For every record that follows, write out the text exactly and omit the picture, if one is present.

Top of DATA UNDER STUDY

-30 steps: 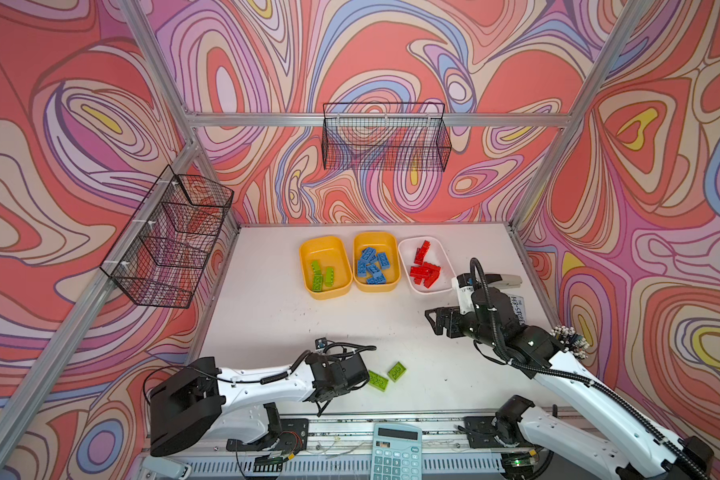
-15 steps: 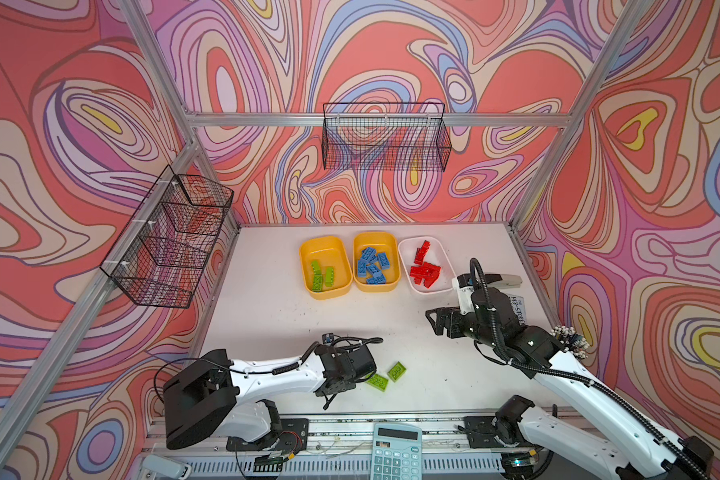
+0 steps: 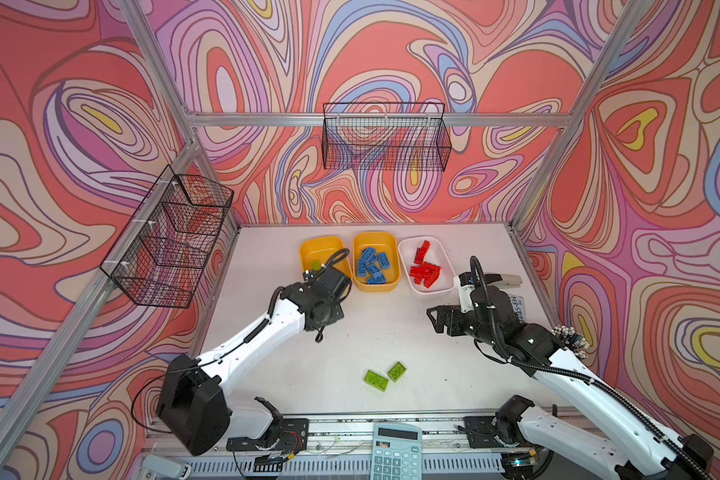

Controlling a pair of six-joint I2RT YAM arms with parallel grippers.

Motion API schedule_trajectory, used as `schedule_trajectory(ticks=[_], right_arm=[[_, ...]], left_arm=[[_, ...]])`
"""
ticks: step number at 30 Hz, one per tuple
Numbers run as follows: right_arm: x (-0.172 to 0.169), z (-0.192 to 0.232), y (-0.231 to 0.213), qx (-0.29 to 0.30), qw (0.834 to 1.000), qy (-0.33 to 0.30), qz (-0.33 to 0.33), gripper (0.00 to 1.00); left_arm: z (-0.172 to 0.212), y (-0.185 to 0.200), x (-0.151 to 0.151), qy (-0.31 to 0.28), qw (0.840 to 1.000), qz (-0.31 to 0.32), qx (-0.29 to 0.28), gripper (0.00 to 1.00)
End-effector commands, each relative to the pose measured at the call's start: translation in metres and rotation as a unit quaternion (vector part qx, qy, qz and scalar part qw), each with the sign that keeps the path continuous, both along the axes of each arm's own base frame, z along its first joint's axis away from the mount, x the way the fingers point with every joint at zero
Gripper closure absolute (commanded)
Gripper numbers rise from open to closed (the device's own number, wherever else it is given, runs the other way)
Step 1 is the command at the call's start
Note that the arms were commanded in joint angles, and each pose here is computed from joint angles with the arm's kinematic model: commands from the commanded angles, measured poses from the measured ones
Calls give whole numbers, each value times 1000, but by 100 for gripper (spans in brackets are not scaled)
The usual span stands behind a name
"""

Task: Sort the legos into containers by color
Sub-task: 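Carry the green brick with the left gripper and drop it into the green tub, then move the left gripper back down and grasp another lime-green brick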

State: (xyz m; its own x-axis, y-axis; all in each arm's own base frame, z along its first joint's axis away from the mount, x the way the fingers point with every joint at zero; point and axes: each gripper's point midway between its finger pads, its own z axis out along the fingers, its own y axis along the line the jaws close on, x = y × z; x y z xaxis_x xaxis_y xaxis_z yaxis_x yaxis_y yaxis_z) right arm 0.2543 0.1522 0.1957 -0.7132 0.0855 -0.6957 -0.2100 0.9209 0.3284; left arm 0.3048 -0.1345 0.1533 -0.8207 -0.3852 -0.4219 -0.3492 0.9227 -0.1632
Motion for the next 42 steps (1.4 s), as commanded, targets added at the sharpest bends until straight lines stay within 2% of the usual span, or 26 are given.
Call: schedule_trajectory(ticks=[1, 5, 11, 12, 15, 19, 21, 23, 27, 34, 38, 42], right_arm=[[9, 12, 7, 18, 1000, -9, -4, 2], [15, 10, 9, 15, 1000, -7, -9, 2], [18, 9, 7, 15, 1000, -5, -21, 2], [18, 9, 5, 14, 1000, -6, -24, 2], [18, 10, 2, 11, 999, -7, -32, 2], [18, 11, -1, 6, 999, -8, -39, 2], [18, 12, -2, 6, 999, -9, -40, 2], [17, 13, -2, 7, 999, -11, -40, 2], [13, 12, -4, 4, 999, -8, -36, 2], [0, 14, -15, -2, 999, -10, -41, 2], [-8, 17, -20, -2, 999, -10, -41, 2], [-15, 18, -24, 0, 999, -8, -41, 2]], left_arm=[[0, 5, 53, 11, 999, -46, 24, 90], [-8, 6, 121, 17, 999, -40, 21, 91], [-38, 15, 190, 41, 998, -33, 16, 86], [-43, 15, 197, 45, 998, -34, 17, 83], [-47, 15, 210, 52, 998, -39, 16, 64], [-33, 5, 204, 43, 998, -51, 3, 45], [-17, 1, 192, 29, 998, -58, 9, 38], [-3, -6, 172, 18, 997, -70, 15, 38], [16, -41, 103, 1, 991, -134, 26, 36], [-22, -81, -45, 27, 967, -250, 42, 35], [-39, -95, -100, 27, 953, -298, 38, 34], [-55, -111, -133, 32, 940, -339, 36, 32]])
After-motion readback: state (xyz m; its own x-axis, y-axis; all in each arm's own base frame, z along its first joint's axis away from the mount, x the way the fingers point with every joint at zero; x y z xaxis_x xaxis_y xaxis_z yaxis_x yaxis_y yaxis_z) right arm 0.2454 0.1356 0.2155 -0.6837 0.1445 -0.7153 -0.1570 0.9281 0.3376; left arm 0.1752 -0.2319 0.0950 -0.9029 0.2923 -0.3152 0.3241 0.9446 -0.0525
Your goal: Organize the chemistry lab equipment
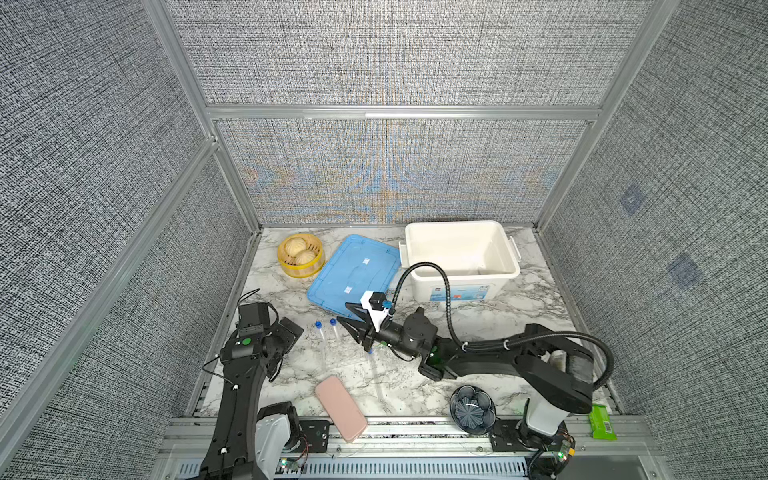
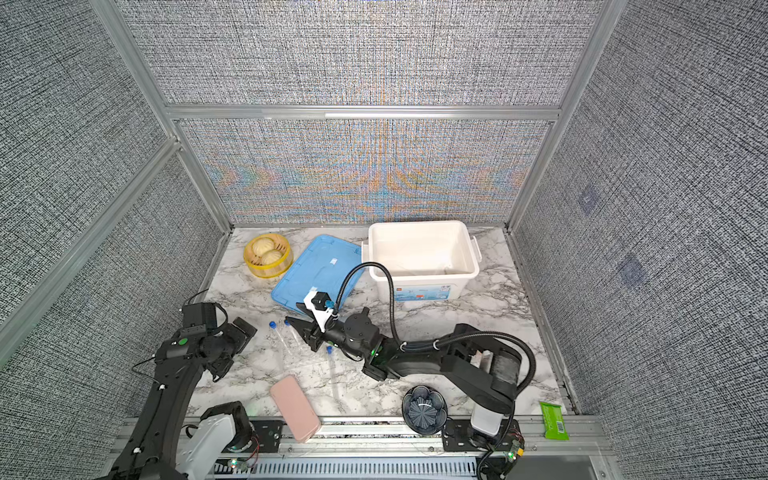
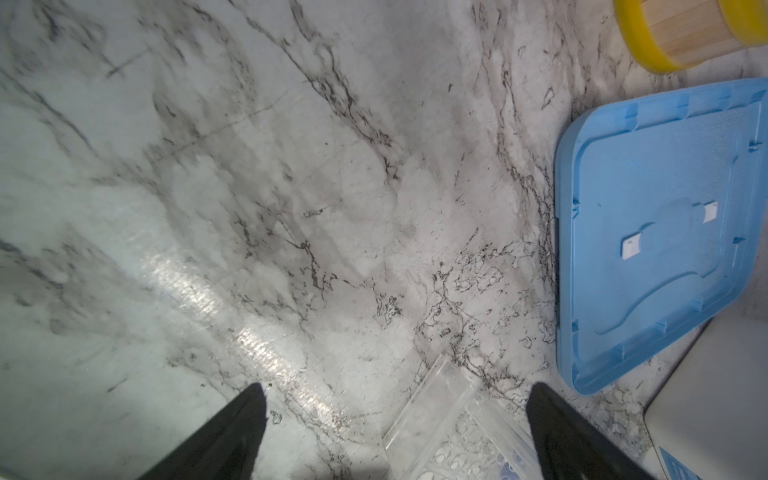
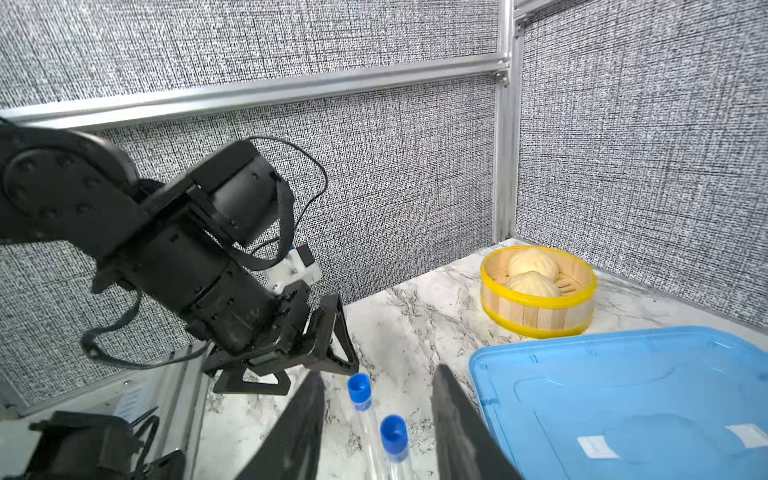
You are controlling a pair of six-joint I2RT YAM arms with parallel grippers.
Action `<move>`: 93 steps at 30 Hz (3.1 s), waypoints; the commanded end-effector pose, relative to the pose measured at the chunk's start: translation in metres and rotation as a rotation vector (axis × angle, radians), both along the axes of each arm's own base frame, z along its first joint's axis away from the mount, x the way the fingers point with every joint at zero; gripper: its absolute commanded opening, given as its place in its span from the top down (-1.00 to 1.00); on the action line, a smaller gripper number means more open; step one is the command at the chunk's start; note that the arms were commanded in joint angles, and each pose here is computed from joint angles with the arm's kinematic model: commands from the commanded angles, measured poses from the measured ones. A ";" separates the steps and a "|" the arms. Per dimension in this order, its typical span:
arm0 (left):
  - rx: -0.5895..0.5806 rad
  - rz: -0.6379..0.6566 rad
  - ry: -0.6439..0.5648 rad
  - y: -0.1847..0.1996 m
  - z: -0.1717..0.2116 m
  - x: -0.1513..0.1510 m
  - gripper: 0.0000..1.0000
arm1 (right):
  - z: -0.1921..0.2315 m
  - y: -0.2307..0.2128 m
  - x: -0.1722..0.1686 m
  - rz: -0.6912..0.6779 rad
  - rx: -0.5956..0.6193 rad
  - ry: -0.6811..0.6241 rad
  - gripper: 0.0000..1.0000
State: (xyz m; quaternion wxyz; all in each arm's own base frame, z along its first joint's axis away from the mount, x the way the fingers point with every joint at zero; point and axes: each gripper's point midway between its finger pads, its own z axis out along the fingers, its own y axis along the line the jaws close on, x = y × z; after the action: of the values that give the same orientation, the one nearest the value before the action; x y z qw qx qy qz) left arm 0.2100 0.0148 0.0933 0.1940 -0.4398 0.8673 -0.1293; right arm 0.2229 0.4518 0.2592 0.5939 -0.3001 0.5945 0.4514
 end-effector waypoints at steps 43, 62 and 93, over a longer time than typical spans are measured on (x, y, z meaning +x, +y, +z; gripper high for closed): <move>0.000 0.061 -0.054 0.004 0.010 -0.003 -0.98 | -0.230 -0.075 -0.069 0.018 -1.078 0.346 -0.70; -0.027 0.057 -0.045 0.002 -0.002 0.006 -0.98 | -0.238 -0.118 -0.022 -0.196 -1.127 0.498 -0.55; -0.025 0.046 -0.045 0.001 -0.003 0.002 -0.98 | -0.256 -0.084 0.008 -0.176 -1.090 0.731 0.37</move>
State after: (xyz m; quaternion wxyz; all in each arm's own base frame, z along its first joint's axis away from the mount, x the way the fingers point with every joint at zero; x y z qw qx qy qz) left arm 0.2108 0.0179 0.0896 0.2092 -0.4626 0.8502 -0.1396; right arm 0.2480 0.3894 0.0215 0.2109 -0.3397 0.9067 0.1346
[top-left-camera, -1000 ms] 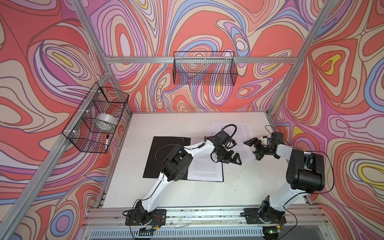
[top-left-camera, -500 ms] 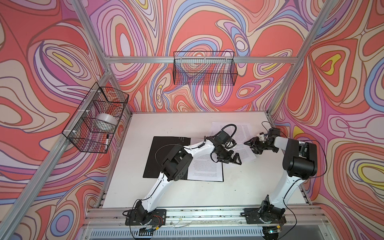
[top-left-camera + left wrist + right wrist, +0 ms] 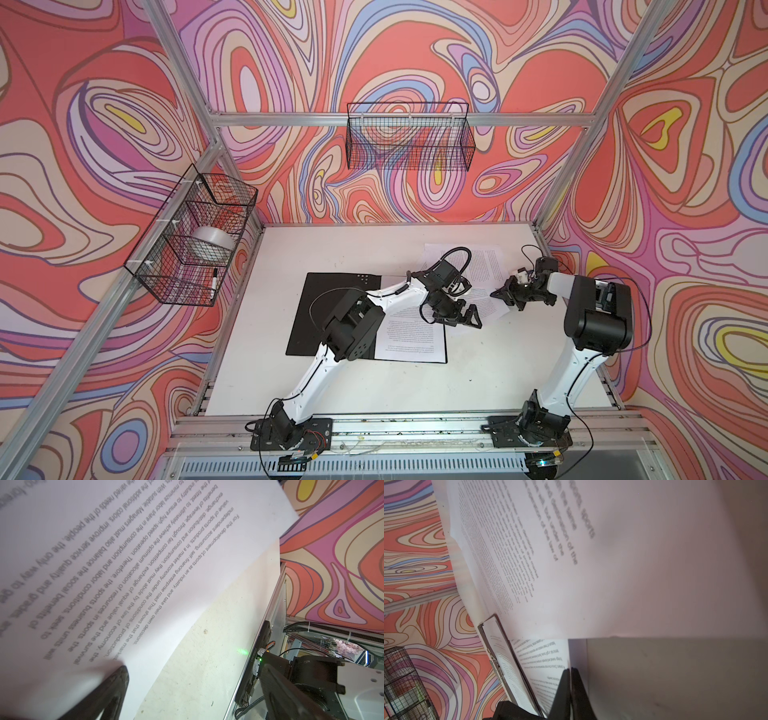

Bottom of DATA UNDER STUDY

**RESPONSE**:
-30 steps: 
-15 steps: 
+0 steps: 

Controlling a pair of six-joint I2RT YAM arms with parallel grippers.

Motion API schedule_trajectory, used as `schedule_trajectory(ticks=[_], right_arm=[[_, ...]], left_arm=[[_, ...]])`
"""
ticks: step number at 30 Hz, one per tuple
Numbers run as follows: right_arm: x (-0.172 to 0.169), z (-0.192 to 0.232), y (-0.231 to 0.213), qx (-0.29 to 0.30), qw (0.834 to 1.000), qy (-0.33 to 0.30), qz (-0.33 to 0.33), gripper (0.00 to 1.00); left_arm: z (-0.172 to 0.212), y (-0.185 to 0.200), x (-0.151 to 0.151), qy (-0.31 to 0.28), qw (0.840 to 1.000), qz (-0.31 to 0.32), qx (-0.29 to 0.28), gripper (0.00 to 1.00)
End-effector commands, each relative to the pose measured at the call's start: translation in metres and rotation as a unit quaternion (vector part qx, qy, qz and scalar part qw), each with the sign that keeps the path continuous, both along the axes of each arm's own base frame, z along its first joint's axis away from the mount, x the way the fingers point with every joint at zero
Gripper closure absolute (commanded)
Gripper numbers rise from open to closed (the device's own number, wherever else it is given, runs the other way)
Step 1 is the command at the call's start
Note that the arms were commanded in joint angles, and each pose here is computed from joint angles with the arm's kinematic model: commands from the commanded angles, measured poses from the measured ones
Calls give whole numbers, each value times 1000, but by 100 for gripper (spans in brackets are not scaled)
The usual span stands behind a name
"""

Task: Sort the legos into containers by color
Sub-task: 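Carry the green brick with the left gripper and drop it into the green tub, then move the left gripper back down and grasp another lime-green brick
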
State: (xyz m; its own x-axis, y-axis; all in each arm's own base frame, z along its first joint's axis away from the mount, x the way the fingers point with every joint at zero; point and axes: each gripper's point midway between its finger pads, its own z axis out along the fingers, its own y axis along the line the jaws close on, x = y × z; x y z xaxis_x xaxis_y xaxis_z yaxis_x yaxis_y yaxis_z) right arm 0.2543 0.1522 0.1957 -0.7132 0.0855 -0.6957 -0.2100 0.9209 0.3284; left arm 0.3048 -0.1345 0.1533 -0.8207 -0.3852 -0.4219 -0.3492 0.9227 -0.1632
Motion for the next 42 steps (1.4 s), as commanded, targets added at the sharpest bends until straight lines stay within 2% of the usual span, or 26 are given.
Call: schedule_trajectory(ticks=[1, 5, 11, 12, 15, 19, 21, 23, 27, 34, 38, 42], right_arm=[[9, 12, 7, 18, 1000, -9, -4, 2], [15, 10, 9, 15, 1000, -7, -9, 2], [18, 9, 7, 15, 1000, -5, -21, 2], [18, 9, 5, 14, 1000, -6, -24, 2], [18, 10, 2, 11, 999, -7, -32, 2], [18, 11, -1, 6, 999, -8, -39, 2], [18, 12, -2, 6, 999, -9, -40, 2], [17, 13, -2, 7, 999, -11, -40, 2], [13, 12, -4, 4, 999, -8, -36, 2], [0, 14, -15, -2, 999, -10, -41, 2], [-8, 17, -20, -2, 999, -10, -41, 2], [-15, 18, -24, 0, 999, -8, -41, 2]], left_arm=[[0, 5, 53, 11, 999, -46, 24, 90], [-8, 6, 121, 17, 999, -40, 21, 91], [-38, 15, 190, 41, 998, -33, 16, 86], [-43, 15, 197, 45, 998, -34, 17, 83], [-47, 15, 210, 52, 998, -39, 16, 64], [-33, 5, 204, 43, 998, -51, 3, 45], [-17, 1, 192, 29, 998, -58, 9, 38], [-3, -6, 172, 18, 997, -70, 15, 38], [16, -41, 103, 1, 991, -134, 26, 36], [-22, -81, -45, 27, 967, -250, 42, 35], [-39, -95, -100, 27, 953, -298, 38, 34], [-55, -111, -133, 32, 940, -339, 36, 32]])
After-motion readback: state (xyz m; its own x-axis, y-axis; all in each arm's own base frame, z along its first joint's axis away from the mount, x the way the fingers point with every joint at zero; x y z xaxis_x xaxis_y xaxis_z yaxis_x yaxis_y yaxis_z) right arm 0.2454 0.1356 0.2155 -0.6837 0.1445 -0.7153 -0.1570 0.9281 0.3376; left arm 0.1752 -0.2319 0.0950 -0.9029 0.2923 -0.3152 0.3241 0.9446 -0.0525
Your goal: Organize the chemistry lab equipment
You are controlling a pair of six-joint I2RT YAM arms with parallel grippers.
Action `<move>`: 93 steps at 30 Hz (3.1 s), waypoints; the commanded end-effector pose, relative to the pose measured at the chunk's start: translation in metres and rotation as a rotation vector (axis × angle, radians), both along the axes of each arm's own base frame, z along its first joint's axis away from the mount, x the way the fingers point with every joint at zero; gripper: its absolute commanded opening, given as its place in its span from the top down (-1.00 to 1.00); on the action line, a smaller gripper number means more open; step one is the command at the chunk's start; note that the arms were commanded in joint angles, and each pose here is computed from joint angles with the arm's kinematic model: commands from the commanded angles, measured poses from the measured ones. A ";" separates the steps and a "|" the arms. Per dimension in this order, its typical span:
arm0 (left):
  - rx: -0.5895..0.5806 rad
  - rz: -0.6379..0.6566 rad
  - ry: -0.6439..0.5648 rad
  - y: -0.1847..0.1996 m
  - z: -0.1717..0.2116 m
  - x: -0.1513..0.1510 m
  - gripper: 0.0000..1.0000
arm1 (right):
  - z: -0.1921..0.2315 m
  - y: -0.2307..0.2128 m
  - x: -0.1722..0.1686 m
  - rz: -0.6912..0.6779 rad
  - rx: -0.5956..0.6193 rad
  - ry: -0.6811..0.6241 rad
  - gripper: 0.0000..1.0000
State: (xyz m; quaternion wxyz; all in each arm's own base frame, z along its first joint's axis away from the mount, x the way the fingers point with every joint at zero; point and axes: each gripper's point midway between its finger pads, its own z axis out along the fingers, its own y axis along the line the jaws close on, x = y × z; after the action: of the values that give the same orientation, the one nearest the value before the action; x y z qw qx qy qz) left arm 0.2100 0.0148 0.0933 0.1940 -0.4398 0.8673 -0.1293; right arm 0.2229 0.4518 0.2592 0.5939 -0.3001 0.5945 0.4514
 end-effector waypoints at steps 43, 62 and 93, over a longer time than typical spans are measured on (x, y, z meaning +x, +y, +z; gripper high for closed): <move>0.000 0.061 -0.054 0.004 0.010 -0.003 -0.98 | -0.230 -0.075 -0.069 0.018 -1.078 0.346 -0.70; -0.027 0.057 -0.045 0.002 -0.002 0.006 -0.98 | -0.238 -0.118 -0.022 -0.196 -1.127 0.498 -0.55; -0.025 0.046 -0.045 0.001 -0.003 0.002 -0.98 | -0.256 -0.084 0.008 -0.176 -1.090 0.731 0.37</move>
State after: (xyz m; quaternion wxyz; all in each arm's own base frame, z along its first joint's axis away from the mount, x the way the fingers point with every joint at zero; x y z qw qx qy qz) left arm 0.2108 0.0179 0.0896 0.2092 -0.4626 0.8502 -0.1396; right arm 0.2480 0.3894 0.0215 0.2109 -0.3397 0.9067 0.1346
[top-left-camera, -1000 ms] 
[top-left-camera, -500 ms] 
[top-left-camera + left wrist + right wrist, +0 ms] 

No further work is required for this exercise.